> [PROMPT]:
Work out how many lines of the data below hold the string "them". Answer with that number alone.

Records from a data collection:

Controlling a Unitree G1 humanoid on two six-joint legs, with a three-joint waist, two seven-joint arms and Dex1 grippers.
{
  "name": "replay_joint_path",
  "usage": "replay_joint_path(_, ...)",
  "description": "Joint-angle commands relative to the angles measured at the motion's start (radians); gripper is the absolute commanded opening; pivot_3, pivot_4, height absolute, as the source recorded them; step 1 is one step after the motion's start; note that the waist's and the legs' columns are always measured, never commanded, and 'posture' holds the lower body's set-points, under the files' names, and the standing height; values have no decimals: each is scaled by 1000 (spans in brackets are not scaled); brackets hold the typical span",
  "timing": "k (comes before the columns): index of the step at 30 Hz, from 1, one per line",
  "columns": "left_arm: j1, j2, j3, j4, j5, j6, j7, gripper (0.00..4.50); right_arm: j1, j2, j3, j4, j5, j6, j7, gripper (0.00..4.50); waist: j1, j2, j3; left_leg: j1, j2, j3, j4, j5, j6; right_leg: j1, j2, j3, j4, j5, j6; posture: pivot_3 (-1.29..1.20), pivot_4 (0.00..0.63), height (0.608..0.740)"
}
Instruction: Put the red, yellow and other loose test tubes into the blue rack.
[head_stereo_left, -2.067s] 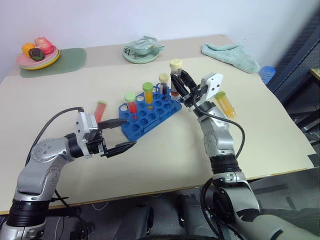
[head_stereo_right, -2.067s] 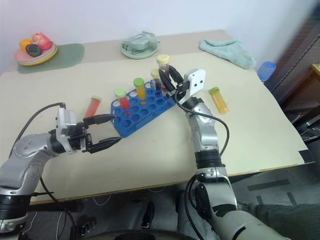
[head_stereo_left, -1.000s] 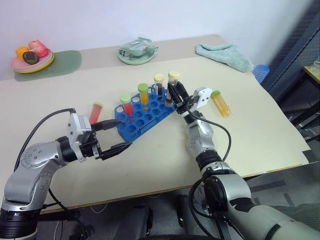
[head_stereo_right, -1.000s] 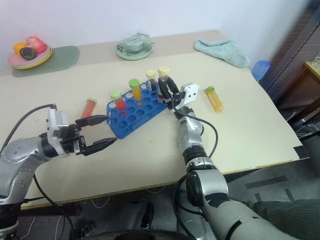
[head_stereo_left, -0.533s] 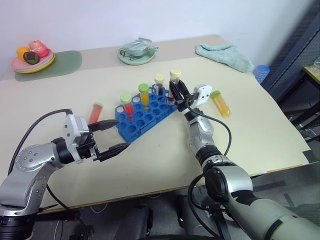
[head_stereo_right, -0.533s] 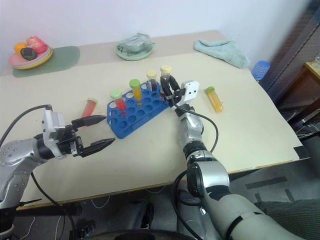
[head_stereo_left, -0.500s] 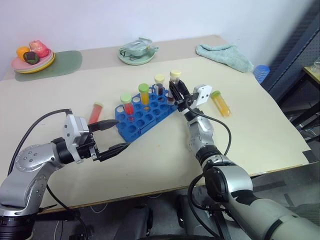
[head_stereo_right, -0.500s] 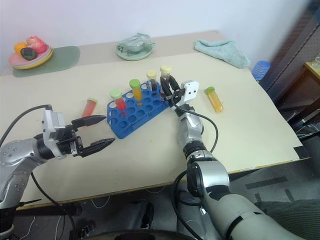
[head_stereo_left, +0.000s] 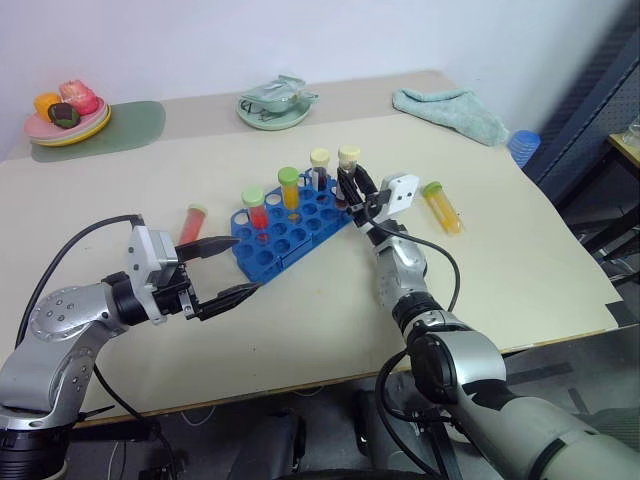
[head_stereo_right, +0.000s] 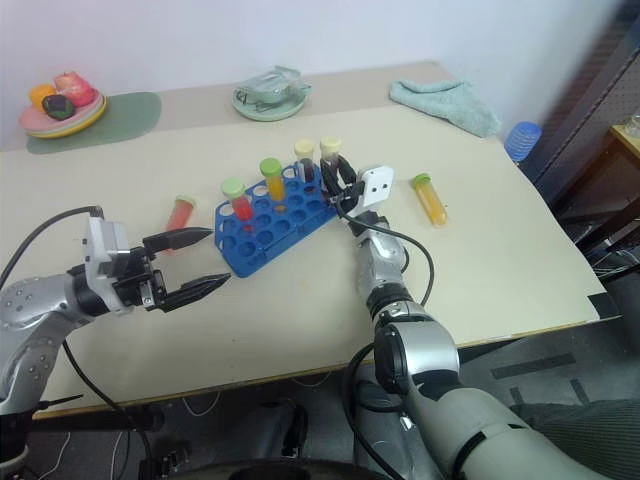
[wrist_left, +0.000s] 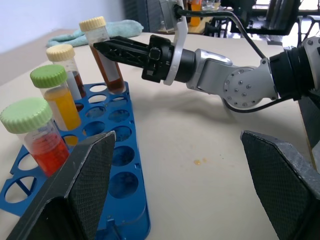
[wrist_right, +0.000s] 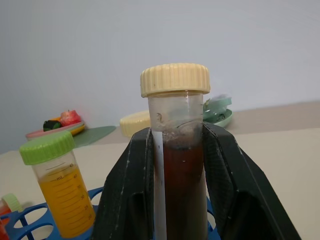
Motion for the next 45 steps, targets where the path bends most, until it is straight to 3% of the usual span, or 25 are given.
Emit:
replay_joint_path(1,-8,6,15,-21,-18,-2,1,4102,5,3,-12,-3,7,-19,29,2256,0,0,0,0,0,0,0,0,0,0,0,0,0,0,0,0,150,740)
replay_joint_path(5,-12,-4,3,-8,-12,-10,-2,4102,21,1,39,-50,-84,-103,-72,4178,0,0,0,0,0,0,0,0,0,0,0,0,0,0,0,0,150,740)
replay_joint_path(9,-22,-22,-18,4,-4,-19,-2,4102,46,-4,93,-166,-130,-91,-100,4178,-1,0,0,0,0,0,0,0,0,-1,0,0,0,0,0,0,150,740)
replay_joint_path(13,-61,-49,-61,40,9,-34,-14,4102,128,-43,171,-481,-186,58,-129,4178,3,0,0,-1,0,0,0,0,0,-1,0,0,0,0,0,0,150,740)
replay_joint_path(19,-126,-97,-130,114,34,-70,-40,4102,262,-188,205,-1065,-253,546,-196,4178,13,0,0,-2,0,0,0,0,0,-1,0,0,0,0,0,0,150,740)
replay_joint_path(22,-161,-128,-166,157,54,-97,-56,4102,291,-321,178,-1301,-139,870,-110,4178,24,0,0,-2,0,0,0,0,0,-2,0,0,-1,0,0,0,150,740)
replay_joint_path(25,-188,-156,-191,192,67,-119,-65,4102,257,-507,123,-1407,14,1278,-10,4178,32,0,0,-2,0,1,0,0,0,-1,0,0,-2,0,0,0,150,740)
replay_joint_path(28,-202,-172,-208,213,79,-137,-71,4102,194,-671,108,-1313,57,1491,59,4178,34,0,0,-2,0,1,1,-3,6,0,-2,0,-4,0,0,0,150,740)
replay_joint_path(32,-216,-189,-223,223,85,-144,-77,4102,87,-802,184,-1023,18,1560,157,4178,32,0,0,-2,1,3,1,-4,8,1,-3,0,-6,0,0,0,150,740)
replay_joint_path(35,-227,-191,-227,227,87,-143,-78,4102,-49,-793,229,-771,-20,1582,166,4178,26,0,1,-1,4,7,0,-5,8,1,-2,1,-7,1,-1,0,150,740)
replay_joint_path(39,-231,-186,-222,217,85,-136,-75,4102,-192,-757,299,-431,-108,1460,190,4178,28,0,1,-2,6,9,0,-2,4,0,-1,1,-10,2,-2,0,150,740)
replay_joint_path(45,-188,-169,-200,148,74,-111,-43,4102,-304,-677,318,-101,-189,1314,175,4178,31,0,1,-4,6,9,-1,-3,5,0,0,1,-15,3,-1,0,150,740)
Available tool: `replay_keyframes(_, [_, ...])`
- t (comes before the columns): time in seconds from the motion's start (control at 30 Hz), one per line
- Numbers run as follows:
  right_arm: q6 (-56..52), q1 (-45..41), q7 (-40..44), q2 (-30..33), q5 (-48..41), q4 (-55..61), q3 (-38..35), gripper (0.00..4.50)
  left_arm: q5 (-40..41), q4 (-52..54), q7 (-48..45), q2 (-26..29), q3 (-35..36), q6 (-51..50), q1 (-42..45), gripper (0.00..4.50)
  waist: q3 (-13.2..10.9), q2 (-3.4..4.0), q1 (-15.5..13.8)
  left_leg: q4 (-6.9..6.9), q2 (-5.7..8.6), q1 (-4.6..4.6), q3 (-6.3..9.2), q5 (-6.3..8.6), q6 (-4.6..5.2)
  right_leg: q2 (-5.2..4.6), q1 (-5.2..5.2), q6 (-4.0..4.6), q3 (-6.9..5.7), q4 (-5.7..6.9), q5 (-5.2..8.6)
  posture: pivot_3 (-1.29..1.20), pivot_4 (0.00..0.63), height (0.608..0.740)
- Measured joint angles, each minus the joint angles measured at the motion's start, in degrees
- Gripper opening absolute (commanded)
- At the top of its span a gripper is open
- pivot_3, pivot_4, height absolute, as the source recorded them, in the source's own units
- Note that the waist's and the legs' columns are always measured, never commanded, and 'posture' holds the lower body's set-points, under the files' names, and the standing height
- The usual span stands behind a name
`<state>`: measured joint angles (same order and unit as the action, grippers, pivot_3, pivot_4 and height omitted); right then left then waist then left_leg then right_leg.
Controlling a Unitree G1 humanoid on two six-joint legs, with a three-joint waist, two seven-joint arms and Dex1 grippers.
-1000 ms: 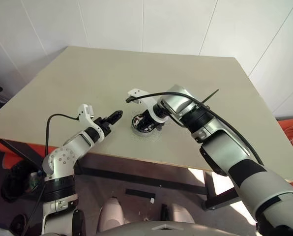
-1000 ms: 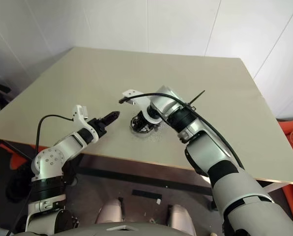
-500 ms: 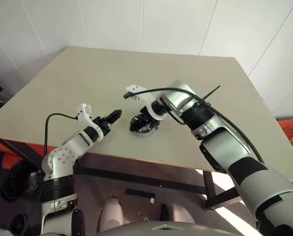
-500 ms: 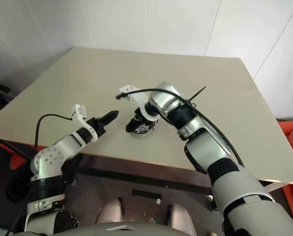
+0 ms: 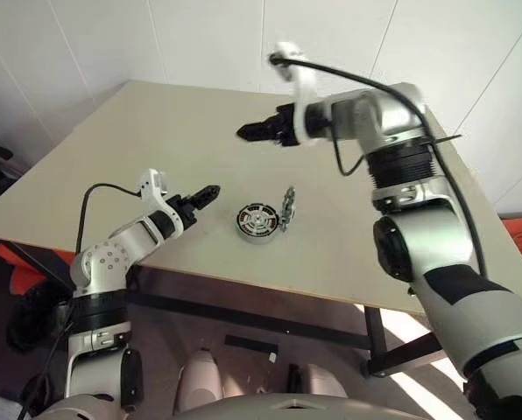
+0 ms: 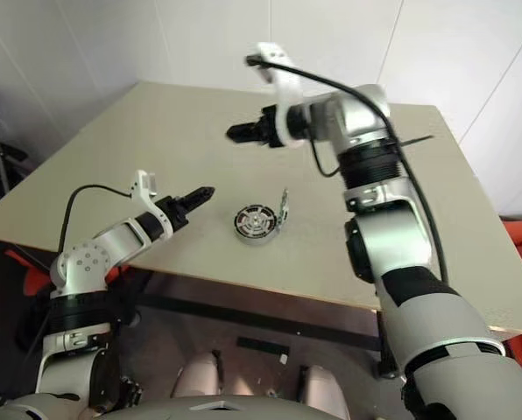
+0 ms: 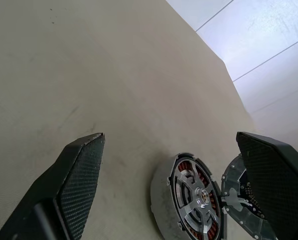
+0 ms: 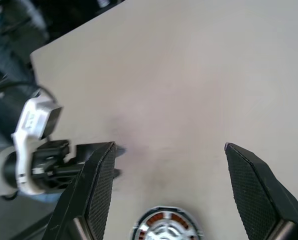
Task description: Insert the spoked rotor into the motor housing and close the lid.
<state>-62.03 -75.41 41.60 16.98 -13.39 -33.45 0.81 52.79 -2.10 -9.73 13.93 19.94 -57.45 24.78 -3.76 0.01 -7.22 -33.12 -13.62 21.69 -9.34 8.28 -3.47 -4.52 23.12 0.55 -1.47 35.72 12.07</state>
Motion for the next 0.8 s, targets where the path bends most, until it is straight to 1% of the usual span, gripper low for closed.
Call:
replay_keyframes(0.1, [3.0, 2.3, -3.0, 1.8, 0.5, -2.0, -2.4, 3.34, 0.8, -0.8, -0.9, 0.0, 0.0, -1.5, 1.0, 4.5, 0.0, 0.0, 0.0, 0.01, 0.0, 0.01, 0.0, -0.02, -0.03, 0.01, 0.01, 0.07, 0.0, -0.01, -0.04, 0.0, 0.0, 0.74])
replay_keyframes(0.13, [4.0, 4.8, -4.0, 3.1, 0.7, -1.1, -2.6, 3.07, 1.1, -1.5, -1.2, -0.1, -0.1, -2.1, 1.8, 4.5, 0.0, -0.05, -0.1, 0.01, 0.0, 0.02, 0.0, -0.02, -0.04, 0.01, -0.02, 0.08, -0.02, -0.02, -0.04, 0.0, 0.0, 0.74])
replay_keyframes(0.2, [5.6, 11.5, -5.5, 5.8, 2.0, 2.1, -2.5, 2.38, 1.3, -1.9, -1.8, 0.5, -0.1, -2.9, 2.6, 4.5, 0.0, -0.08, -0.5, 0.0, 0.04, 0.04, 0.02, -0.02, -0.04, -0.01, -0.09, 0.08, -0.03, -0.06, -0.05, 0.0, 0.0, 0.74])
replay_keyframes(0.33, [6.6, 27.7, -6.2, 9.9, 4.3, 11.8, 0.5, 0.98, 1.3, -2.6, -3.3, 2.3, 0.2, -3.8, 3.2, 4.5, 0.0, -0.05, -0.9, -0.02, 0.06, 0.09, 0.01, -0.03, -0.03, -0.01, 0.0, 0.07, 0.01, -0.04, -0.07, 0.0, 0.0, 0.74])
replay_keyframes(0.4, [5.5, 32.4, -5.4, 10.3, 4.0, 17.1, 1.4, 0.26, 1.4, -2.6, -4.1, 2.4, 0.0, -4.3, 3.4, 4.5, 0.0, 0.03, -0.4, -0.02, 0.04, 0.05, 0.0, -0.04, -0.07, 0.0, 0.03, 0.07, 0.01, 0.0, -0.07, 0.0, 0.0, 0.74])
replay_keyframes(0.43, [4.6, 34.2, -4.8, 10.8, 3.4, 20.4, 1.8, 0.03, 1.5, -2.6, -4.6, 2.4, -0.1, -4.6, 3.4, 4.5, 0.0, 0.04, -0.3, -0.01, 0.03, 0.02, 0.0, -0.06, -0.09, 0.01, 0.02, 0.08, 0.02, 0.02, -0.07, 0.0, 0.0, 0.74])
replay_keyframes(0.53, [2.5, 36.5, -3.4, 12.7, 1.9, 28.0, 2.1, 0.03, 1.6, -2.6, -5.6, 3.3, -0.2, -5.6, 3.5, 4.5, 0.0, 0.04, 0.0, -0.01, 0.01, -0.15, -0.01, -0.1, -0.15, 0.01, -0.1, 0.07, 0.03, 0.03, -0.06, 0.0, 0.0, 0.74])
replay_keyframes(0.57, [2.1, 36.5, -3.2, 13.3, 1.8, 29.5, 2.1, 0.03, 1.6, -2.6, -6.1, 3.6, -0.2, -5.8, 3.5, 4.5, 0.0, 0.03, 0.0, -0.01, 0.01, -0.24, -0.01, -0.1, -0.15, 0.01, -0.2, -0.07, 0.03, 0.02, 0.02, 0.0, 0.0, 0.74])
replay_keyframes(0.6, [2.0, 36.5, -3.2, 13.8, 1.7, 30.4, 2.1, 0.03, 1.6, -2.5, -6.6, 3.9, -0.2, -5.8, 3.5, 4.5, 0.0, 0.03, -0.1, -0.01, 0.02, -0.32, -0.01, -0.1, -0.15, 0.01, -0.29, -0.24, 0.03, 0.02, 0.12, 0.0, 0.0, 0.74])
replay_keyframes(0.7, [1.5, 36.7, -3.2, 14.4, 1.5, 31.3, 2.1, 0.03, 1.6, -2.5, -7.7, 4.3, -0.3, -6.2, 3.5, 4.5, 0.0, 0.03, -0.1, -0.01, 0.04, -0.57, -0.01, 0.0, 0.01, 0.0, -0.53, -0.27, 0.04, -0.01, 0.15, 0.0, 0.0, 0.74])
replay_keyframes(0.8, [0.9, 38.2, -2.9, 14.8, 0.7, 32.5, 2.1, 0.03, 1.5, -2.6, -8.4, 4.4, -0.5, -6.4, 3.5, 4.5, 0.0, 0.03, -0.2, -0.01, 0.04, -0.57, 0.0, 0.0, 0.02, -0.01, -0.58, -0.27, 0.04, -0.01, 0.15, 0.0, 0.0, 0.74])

> [OUTPUT BELOW]:
2